Problem details: Beneath this instruction is a block of data; output from it exactly the lines that run from the one containing "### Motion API" through the one containing "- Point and", inclusive.

Dataset excerpt:
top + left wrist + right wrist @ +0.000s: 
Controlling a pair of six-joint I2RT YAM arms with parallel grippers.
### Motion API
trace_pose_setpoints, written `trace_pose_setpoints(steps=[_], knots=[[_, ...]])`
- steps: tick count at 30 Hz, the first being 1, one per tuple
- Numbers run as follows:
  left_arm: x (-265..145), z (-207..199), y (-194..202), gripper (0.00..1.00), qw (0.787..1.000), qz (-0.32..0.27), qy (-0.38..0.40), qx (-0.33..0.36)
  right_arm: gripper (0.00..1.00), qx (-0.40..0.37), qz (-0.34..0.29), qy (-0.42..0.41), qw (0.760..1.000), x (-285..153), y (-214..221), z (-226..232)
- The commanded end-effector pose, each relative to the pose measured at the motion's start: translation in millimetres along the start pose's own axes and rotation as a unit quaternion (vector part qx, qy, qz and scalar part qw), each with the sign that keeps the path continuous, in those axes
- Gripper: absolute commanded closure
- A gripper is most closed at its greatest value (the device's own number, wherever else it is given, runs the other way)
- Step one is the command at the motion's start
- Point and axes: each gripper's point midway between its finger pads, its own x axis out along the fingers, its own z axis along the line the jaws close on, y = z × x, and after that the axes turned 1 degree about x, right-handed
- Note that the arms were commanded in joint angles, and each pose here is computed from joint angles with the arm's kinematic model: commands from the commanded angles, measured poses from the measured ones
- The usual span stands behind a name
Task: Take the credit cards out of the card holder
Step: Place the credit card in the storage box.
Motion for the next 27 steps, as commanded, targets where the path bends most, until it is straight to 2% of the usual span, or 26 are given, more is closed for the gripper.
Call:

Solved problem:
### Motion API
trace_pose_setpoints, written `trace_pose_setpoints(steps=[_], knots=[[_, ...]])`
- steps: tick count at 30 Hz, the first being 1, one per tuple
- Numbers run as follows:
  left_arm: x (-265..145), z (-207..199), y (-194..202), gripper (0.00..1.00), qw (0.787..1.000), qz (-0.32..0.27), qy (-0.38..0.40), qx (-0.33..0.36)
  right_arm: gripper (0.00..1.00), qx (-0.40..0.37), qz (-0.34..0.29), qy (-0.42..0.41), qw (0.760..1.000), x (-285..153), y (-214..221), z (-226..232)
- The commanded end-effector pose, each relative to the pose measured at the motion's start: translation in millimetres along the start pose's own axes and rotation as a unit quaternion (vector part qx, qy, qz and scalar part qw), each with the sign that keeps the path continuous, in those axes
- Gripper: absolute commanded closure
- A gripper is most closed at its greatest value (the device's own number, wherever else it is given, runs the other way)
- Step one is the command at the motion's start
- Point and axes: each gripper's point midway between its finger pads, its own x axis out along the fingers, its own z axis along the line the jaws close on, y = z × x, and after that the axes turned 1 degree about x, right-handed

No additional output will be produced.